Slots: Slots are often at a slight angle. Thats OK.
Length: 15x 2 = 30 degrees of advance (distrinbutor turns at half the crank speed, I wrote it down backwords above)
Weights clearance to body: Yup - its small. Just make sure there is no wobble that would let them hit!

OK: It sounds like you found the problem. If I understand correctly..
Are both of the springs are loose when the weights are pushed in? That is, when the pins rest against the begining of the slots, is either spring helping hold it in?

Even if the the light spring is providing a little bit of pressure, what may be happening is that by idle rpm, lets say 500 for simplicity, the mechanism has already advanced 25 degrees. Now there's only 5 degrees left in the slots. Setting the initial timing of 18 at idle, the distributor advance then tops out at 23 degrees. It probably hits 23 by 1500 rpm.

Take the other distributor apart and see if you can figure out why the springs in #1 dizzy are not coming into action as they should. Wrong springs for this application, or someone bent the loops, or something.
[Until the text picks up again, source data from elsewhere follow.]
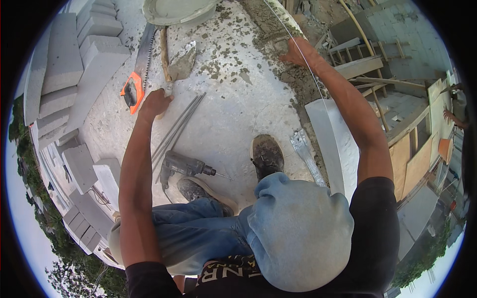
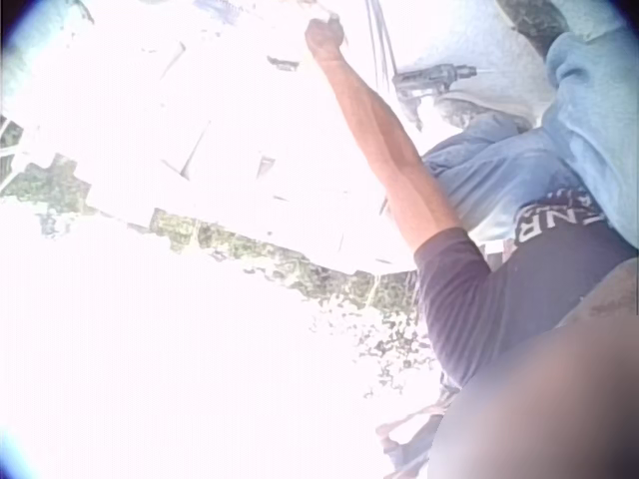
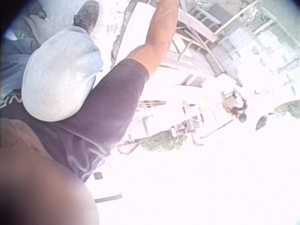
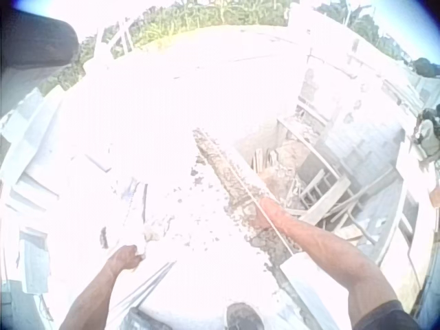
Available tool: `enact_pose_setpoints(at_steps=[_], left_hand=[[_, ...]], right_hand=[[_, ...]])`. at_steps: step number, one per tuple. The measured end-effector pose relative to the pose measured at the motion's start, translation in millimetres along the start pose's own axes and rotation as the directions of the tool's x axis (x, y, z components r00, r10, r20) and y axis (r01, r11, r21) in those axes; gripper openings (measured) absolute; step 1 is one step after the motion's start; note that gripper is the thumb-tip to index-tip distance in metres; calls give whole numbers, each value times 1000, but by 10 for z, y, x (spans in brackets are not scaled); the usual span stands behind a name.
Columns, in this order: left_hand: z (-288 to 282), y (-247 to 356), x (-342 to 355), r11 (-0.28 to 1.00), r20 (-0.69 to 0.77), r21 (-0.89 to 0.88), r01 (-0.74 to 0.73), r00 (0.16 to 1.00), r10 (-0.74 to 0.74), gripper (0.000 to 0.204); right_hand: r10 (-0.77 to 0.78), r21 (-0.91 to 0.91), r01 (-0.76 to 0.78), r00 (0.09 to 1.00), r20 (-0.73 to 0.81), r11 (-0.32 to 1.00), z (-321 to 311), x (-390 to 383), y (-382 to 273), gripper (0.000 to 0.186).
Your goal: Laying mortar and positioning lightweight concrete blocks on a rooftop construction site.
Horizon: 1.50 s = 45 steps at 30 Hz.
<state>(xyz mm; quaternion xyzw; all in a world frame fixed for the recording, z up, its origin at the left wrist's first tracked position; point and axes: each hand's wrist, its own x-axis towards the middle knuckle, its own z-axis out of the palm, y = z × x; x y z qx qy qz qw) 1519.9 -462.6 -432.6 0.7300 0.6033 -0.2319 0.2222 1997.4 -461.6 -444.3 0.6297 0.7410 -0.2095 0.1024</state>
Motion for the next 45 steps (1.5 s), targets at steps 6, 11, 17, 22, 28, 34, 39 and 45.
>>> enact_pose_setpoints(at_steps=[6, 11, 17, 22, 28, 34, 39, 45], left_hand=[[6, 19, -27, 999, 6, -3, 45, 999, -45, 49], [11, -4, -21, 1000, 7, 3, 21, 1000, -21, 48], [-19, 6, -1, 1000, 28, 10, 20, 999, -20, 47], [-49, 103, 4, 1000, 48, 14, 24, 999, -25, 46], [-23, -37, -41, 998, 67, 30, 60, 996, -62, 47], [-56, 60, -7, 999, 78, 26, 43, 996, -45, 47], [-75, 66, -28, 999, 90, 19, 42, 995, -44, 47], [-49, 60, -26, 999, 72, 39, 36, 997, -39, 47]], right_hand=[[28, 33, -26, 999, -38, 999, -45, -78, -71, 50], [-20, -36, 18, 998, -55, 999, -9, -52, -50, 53], [-247, -237, 219, 964, -96, 947, 365, 123, 343, 28], [-392, -526, 327, 920, -14, 785, 531, 195, 542, 29], [-178, -101, 165, 975, -133, 981, 233, 84, 72, 56], [-171, -91, 160, 977, -125, 983, 227, 51, 196, 57], [-159, -85, 149, 977, -139, 985, 237, 52, 173, 57], [-155, -86, 145, 981, -116, 986, 211, 58, 153, 57]])
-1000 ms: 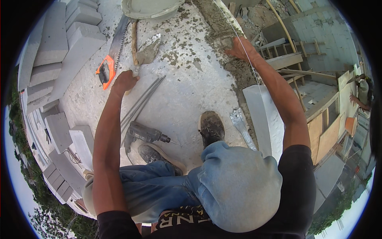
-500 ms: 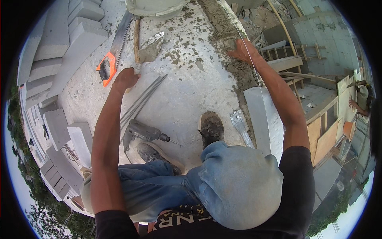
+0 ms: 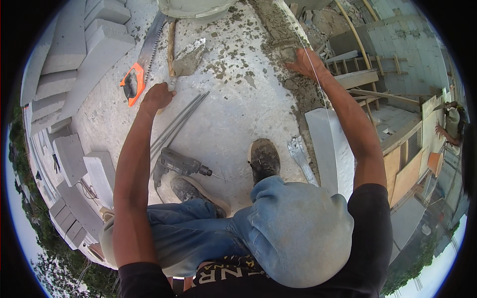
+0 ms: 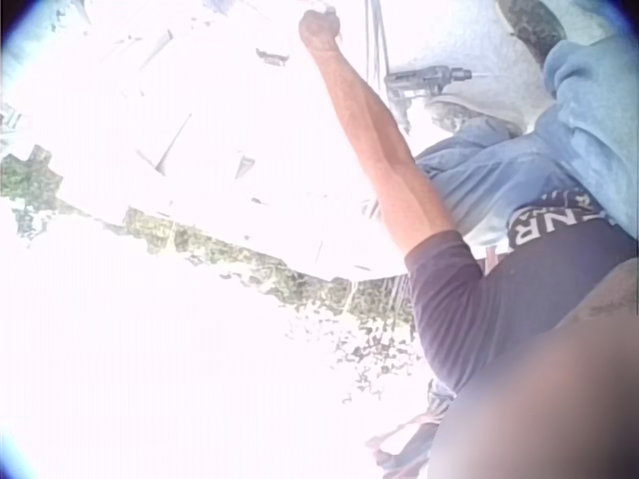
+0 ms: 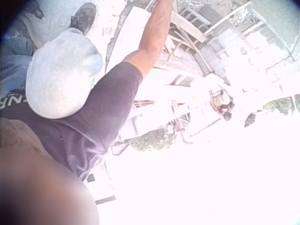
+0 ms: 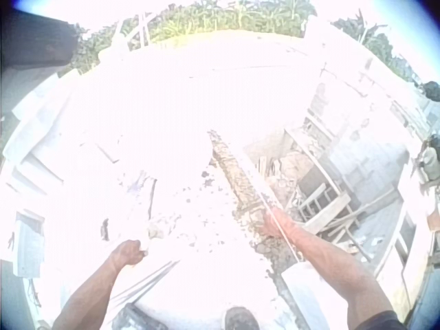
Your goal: Laying mortar and positioning lightweight concrete blocks on a rooftop construction site.
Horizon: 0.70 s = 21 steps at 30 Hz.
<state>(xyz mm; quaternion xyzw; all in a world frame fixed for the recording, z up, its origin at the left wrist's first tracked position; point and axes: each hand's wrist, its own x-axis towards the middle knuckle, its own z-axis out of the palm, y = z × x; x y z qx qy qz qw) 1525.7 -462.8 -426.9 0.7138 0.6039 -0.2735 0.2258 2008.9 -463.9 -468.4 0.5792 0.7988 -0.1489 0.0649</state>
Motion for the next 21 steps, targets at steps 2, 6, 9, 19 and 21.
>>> enact_pose_setpoints(at_steps=[2, 6, 9, 19, 21], left_hand=[[-1, 0, -1, 1000, -1, 5, -8, 1000, 8, 47], [1, 27, -3, 1000, -21, -2, -10, 1000, 10, 47], [3, 6, -20, 1000, -15, 11, -14, 1000, 14, 47], [39, 44, 44, 1000, -34, 8, -12, 999, 13, 46], [47, -32, -2, 1000, -29, 18, 5, 1000, -5, 46]], right_hand=[[-6, 18, 6, 1000, -21, 1000, 5, -10, 3, 57], [5, 12, -5, 1000, 7, 1000, 34, -14, 48, 57], [7, 11, -7, 1000, -8, 1000, 50, -6, 9, 57], [-204, -509, 225, 974, 99, 831, 371, 1, 356, 47], [-11, 35, 13, 998, -68, 999, 168, 42, 53, 53]])
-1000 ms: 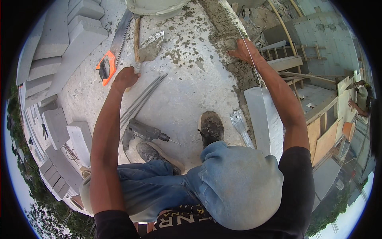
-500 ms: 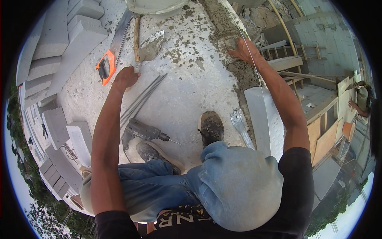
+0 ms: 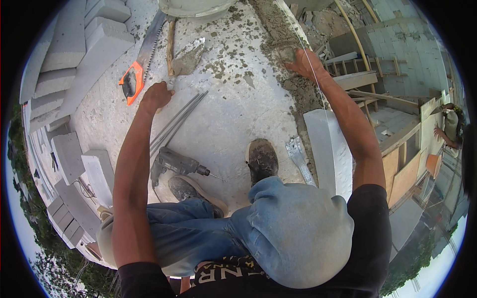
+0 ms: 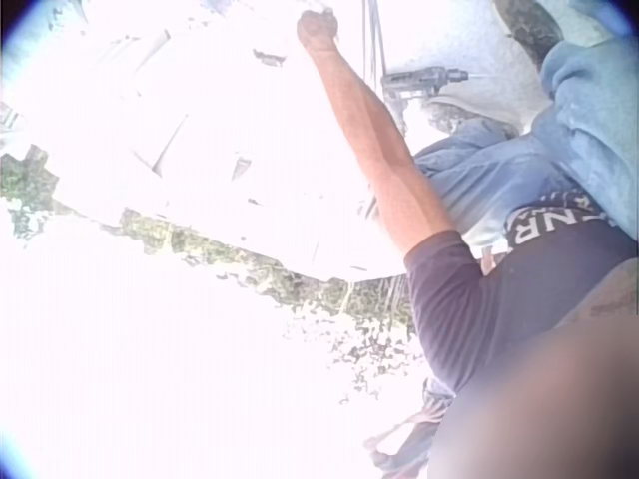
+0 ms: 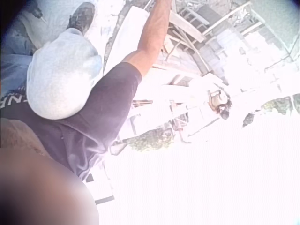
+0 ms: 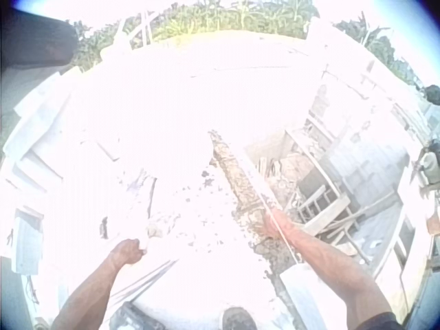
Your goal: Laying mortar and positioning lightweight concrete blocks on a rooftop construction site.
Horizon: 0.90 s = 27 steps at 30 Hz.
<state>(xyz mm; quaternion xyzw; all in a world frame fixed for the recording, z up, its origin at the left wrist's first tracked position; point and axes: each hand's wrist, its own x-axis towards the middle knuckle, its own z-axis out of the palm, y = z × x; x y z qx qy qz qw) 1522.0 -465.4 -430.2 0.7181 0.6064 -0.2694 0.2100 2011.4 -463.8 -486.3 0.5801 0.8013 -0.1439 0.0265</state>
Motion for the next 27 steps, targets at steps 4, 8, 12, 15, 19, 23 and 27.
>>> enact_pose_setpoints(at_steps=[4, 8, 12, 15, 19, 23, 27], left_hand=[[-18, 36, -2, 1000, -2, -5, -6, 1000, 6, 46], [10, 21, 0, 1000, -39, -7, -30, 999, 30, 45], [1, 28, 25, 1000, -17, 2, -16, 1000, 16, 45], [1, 35, 17, 1000, -21, 10, -17, 1000, 18, 45], [-11, 50, 15, 1000, -16, 6, -21, 1000, 21, 45], [7, 50, 3, 1000, -23, -2, -20, 1000, 20, 45], [17, -47, -49, 1000, -27, 7, 8, 1000, -8, 45]], right_hand=[[60, -3, -60, 997, 54, 998, -188, -13, -103, 52], [84, -4, -84, 994, 63, 996, -267, -42, -160, 53], [87, -13, -87, 996, 30, 996, -258, -27, -164, 54], [129, 2, -130, 984, 123, 992, -269, -4, -147, 55], [106, -16, -105, 987, 125, 994, -258, -23, -136, 55], [-176, -379, 221, 973, 149, 899, -188, -75, -93, 58], [162, -27, -160, 972, 171, 987, -445, 4, -386, 58]])
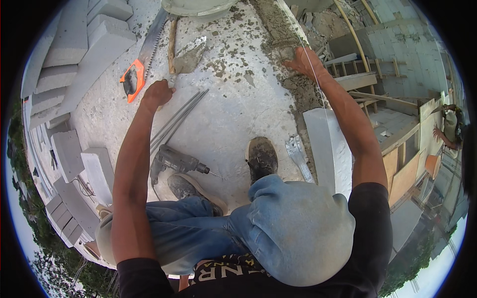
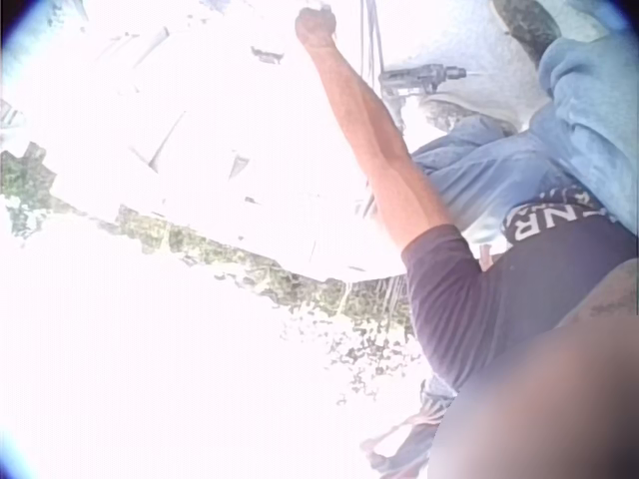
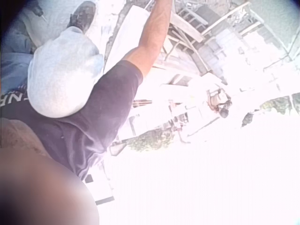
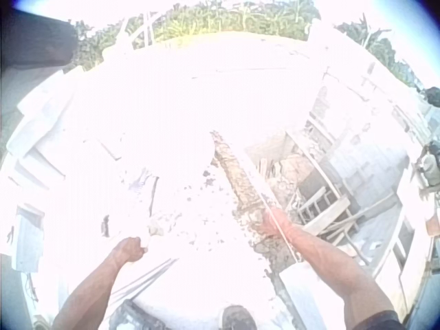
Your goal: Laying mortar and positioning lightweight concrete blocks on a rooftop construction site.
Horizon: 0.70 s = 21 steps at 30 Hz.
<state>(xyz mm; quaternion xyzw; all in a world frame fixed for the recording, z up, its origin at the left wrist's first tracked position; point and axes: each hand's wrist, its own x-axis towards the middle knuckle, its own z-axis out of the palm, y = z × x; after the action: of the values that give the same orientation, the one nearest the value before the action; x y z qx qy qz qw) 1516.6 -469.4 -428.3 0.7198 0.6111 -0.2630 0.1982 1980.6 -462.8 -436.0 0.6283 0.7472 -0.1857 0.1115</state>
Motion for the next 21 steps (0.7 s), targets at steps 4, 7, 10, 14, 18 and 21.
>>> enact_pose_setpoints(at_steps=[4, 7, 10, 14, 18, 21], left_hand=[[-21, 136, 52, 1000, -15, -11, -26, 1000, 26, 45], [7, 239, 77, 999, -37, -10, -37, 999, 37, 45], [96, 81, -31, 1000, -46, -13, 5, 999, -5, 47], [259, -74, -130, 996, -146, -89, 0, 989, -13, 52], [267, -108, -305, 992, -265, -111, -63, 964, 32, 55], [261, -312, -594, 982, -372, -183, -45, 928, -27, 50]], right_hand=[[-93, -50, 87, 985, -147, 995, 361, 82, 423, 58], [-280, -381, 229, 956, -83, 896, 424, 71, 644, 23], [-127, 1, 129, 982, -136, 992, 270, 42, 294, 58], [-153, -18, 152, 974, -166, 988, 268, 62, 221, 58], [-243, -315, 193, 961, -129, 929, 503, 210, 523, 18], [-259, -174, 226, 946, -196, 958, 357, 118, 241, 52]])
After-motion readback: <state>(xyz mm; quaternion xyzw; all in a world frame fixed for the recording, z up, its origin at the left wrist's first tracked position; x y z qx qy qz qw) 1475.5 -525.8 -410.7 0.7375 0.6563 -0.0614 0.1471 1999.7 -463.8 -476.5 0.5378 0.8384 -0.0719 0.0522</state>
When set up correctly, the light spring should be strong enough to keep the weights from moving out unitl 700 - 800 rpm or even a little higher.

Exception is the old Direct Connection setup where they purposely used a super light spring with that long looped super heavy spring. Made it near impossible to set timing at idle. Timing was set at 'full' and everything at lower speed was just accepted for whatever it was.

You could use a similar approach to get around shortening the slots. But whether you do that or braze up/weld the slots, you first need to get both springs to help restrain the weights.

When you think you have it figureed out, install and measure the timing at 100 or 250 rpm intervals all the way until it stops advancing. If its going about 2500 or so, feel free to make it 500 or 1000 rpm intervals. be careful!